Heading up there in early August.

Looking forward to Rugen in particular. Anyone been? Any recommendations for campsites warmly appreciated.


----------



## ianhibs (May 1, 2005)

Why restrict yourself to campsites? There's a good stellplatz at Travemunde.

Ian


----------



## MeFeinMcCabe (Mar 28, 2009)

To be honest never actually used anything other than a campsite.

Might be worth a try, looks a decent size as well


----------



## Traveller_HA5_3DOM (May 9, 2005)

You may need a good supply of bite cream/insect repellent as the beaches tend to be a short walk through trees and shrubs. Also be prepared for nude bathers as this is a favourite for naturists. You may also find it very crowded in August. Bergen Belson is on the way, and although a somber place it can be very reflective and thought provoking


----------



## Zube (May 27, 2008)

Great Stellplatz at Bergen in hotel car park. There are 2 in the Bord atlas book but one has closed down - other is signposted. 3.5 euros for electricity, water etc - just get a key from hotel. Nice town with a GB presence from the nearby army barracks. Stayed there May this year.
Also Stellplatz at Lubbeck where you can get a bus into city centre. 7 euros a night electricity and showers. OK for one nighter - in a commercial area next to bowling alley Quiet at weekend not sure about week days.


----------



## PeterandLinda (Feb 21, 2009)

Hi

We can recommend Dranske - it has a website www.Caravancamp-ostseeblick.de and the GPS is N54.37.45 E13.13.22. Right on the Baltic with a narrow spit of land to cross to the Wieker Bodden.

If you get the chance try the many Hafen Stellplatze further East along the Baltic coast. Try to get hold of a copy of the Reise Mobil Bord Atlas - it will give you loads of locations. We got ours from Vicarious Books and have found all our stops in our current trip in it. Many of the Stellplatze have very good shared facilities with yacht marinas (better than many UK club sites!)

P&L


----------



## MeFeinMcCabe (Mar 28, 2009)

Peter & Linda

Thanks for that, campsite looks exactly what I'm after. Need to brush up on the school boy German now.

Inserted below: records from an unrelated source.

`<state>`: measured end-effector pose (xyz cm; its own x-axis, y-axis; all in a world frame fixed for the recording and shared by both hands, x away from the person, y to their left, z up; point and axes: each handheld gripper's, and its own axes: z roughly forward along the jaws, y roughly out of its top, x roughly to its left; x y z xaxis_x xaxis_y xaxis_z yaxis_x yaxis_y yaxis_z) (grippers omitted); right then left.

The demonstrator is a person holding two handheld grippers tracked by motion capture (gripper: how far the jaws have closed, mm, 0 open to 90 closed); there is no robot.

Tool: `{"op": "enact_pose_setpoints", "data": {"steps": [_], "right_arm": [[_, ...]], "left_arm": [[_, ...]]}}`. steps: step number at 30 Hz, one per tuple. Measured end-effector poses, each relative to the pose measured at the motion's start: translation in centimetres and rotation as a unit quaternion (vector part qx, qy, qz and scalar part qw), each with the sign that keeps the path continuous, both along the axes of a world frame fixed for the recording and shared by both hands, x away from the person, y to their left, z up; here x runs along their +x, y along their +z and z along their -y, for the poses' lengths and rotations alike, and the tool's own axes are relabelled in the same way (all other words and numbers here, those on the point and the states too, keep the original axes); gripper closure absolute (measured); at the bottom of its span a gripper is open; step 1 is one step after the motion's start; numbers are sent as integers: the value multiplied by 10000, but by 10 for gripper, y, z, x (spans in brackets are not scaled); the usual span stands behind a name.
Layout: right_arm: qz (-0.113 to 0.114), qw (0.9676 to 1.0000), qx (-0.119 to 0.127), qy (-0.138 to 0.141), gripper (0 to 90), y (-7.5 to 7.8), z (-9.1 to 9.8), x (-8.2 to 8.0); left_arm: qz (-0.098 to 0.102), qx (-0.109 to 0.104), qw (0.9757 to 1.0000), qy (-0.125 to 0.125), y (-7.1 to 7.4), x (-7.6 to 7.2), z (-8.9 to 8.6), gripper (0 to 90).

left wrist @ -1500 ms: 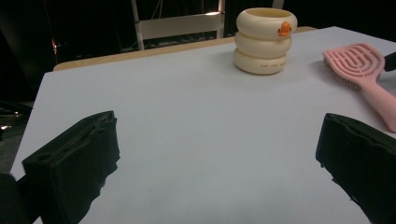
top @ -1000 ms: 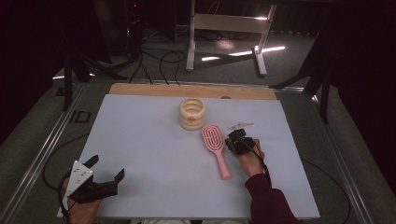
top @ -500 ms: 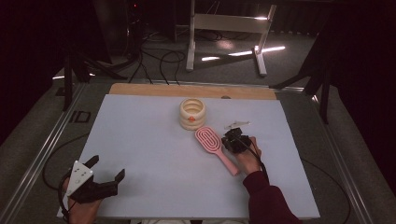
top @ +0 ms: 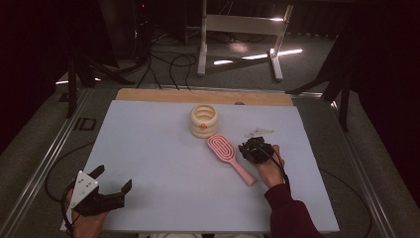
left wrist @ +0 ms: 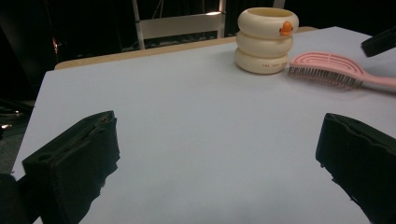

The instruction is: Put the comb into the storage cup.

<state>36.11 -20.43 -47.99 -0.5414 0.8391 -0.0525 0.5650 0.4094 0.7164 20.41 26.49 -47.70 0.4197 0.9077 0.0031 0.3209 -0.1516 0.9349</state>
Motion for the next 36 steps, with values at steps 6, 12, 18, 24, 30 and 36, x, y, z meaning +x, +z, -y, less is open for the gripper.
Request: {"op": "enact_pose_setpoints", "data": {"steps": [6, 12, 18, 24, 30, 36], "right_arm": [[301, 9992, 209, 153, 588, 12, 21, -17], [475, 9980, 389, 151, 422, 20, 42, -32], [715, 9951, 662, 165, 262, 26, 64, -53], [875, 9925, 852, 75, 99, 26, 77, -71], [1080, 9884, 1069, 47, 90, 21, 87, -88], [1354, 9841, 1149, 11, 90, 16, 93, -99]], "left_arm": [[0, -6, 10000, 2, 0, 0, 0, 2], [-25, 20, 10000, 2, 0, 1, 1, 2], [-18, -3, 10000, 19, 1, 2, 1, 2], [-36, -3, 10000, 28, 2, 4, 0, 2], [-41, 5, 10000, 5, 6, 8, 0, 2], [-45, 4, 10000, -34, 6, 14, 2, 1]]}}
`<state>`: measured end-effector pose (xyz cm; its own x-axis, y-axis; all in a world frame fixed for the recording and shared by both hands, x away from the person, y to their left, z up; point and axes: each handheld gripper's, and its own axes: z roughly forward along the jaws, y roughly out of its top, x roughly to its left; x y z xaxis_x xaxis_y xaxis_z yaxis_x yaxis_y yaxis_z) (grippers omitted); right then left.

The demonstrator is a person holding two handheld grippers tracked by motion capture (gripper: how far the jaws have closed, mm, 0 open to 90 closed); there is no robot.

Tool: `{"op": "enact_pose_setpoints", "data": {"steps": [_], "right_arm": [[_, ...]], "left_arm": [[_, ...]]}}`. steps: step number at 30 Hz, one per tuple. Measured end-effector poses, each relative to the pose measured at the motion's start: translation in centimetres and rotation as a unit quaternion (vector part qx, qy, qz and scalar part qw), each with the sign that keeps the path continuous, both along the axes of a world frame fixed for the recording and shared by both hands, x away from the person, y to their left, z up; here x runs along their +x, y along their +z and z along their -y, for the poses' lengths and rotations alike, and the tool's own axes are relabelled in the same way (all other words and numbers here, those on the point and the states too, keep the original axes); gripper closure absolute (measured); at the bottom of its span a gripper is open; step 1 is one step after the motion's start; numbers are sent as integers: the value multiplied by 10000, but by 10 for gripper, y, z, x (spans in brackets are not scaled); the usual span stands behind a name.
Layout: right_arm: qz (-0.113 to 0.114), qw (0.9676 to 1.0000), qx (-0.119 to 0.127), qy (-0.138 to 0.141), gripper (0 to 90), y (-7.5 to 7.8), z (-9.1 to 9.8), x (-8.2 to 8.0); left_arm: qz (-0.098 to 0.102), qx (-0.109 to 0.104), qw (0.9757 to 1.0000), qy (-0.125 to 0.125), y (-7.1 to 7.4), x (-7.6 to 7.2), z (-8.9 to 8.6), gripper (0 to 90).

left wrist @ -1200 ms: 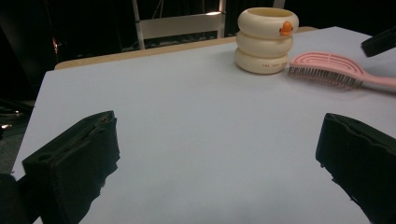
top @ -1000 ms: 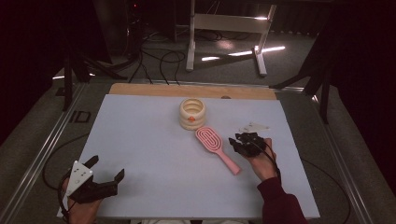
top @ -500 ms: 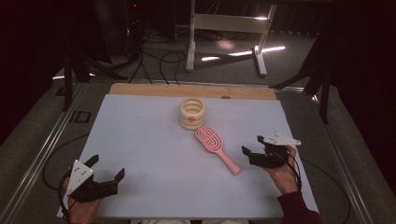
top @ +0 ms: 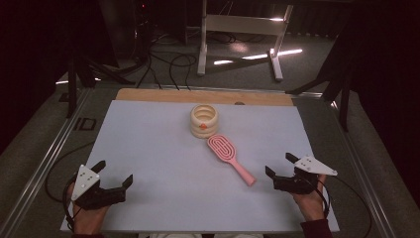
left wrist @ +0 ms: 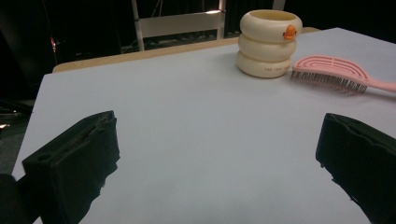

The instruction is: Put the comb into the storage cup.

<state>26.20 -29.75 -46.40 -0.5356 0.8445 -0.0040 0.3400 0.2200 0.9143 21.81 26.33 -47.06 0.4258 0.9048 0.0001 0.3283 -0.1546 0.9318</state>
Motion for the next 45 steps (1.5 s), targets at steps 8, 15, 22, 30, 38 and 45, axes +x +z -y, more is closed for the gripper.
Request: {"op": "enact_pose_setpoints", "data": {"steps": [8, 15, 22, 30, 38, 45], "right_arm": [[126, 9998, 119, 30, 89, -2, 4, -8], [335, 9993, 175, -26, 89, -3, 5, -18], [326, 9993, 173, -46, 89, -4, 3, -21], [179, 9998, 85, 12, 89, -2, -3, -21], [-43, 10000, 64, 16, 89, -1, -4, -19], [-167, 9998, -9, 51, 89, 2, -7, -16]], "left_arm": [[68, 7, 9999, -79, 3, 7, 1, 2], [171, -55, 9997, -141, 1, 3, 0, 1], [231, -125, 9995, -202, -1, -3, -4, 1], [214, -122, 9996, -168, -5, -3, -6, 2], [237, -122, 9996, -135, -5, -4, -5, 2], [236, -154, 9995, -108, -5, -4, -4, 1]]}}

Ordered the Bord Atlas as well


----------



## Bubblehead (Mar 5, 2007)

MeFeinMcCabe said:


> Heading up there in early August.
> 
> Looking forward to Rugen in particular. Anyone been? Any recommendations for campsites warmly appreciated.


We are out that way on 7th Aug (Dover to Dunkirk) and heading to Berlin for the first week. Then we are heading up towards Peenemunde and along the coat towards Kiel. We may go north into Denmark (just to say we've been) however we are planning to go the the caravan salon at the end of Aug before heading back on the 4th Sep.

You never know, we may meet up on our travels.

Enjoy

Andy & liz


----------



## PeterandLinda (Feb 21, 2009)

Hi

We didn't see another British van in the whole month we were on the Baltic coast, neither did anyone speak any English (they all learnt Russian as a second language) but we were welcomed everywhere. We were quite a curiosity.

P&L


----------



## PeterandLinda (Feb 21, 2009)

Hi

Bubblehead, on your way to Denmark, try to call in for a night or two at the Stellplatz at the harbour in Schleswig. Vans are near to each other but the facilities are excellent and the Hafen meister organised a selection of free bread rolls left hanging on the wipers of each van each morning. The town is interesting in itself and there are four restaurants/bars right on the harbour. There's a Cathedral and couple of good museums to visit too if you have the energy.

P&L


----------



## MeFeinMcCabe (Mar 28, 2009)

Rugen was excellent. Never seen a single UK van in the time that we were there. Weather was brill and the scenery was tremendous. Now in Potsdam for a few days.


----------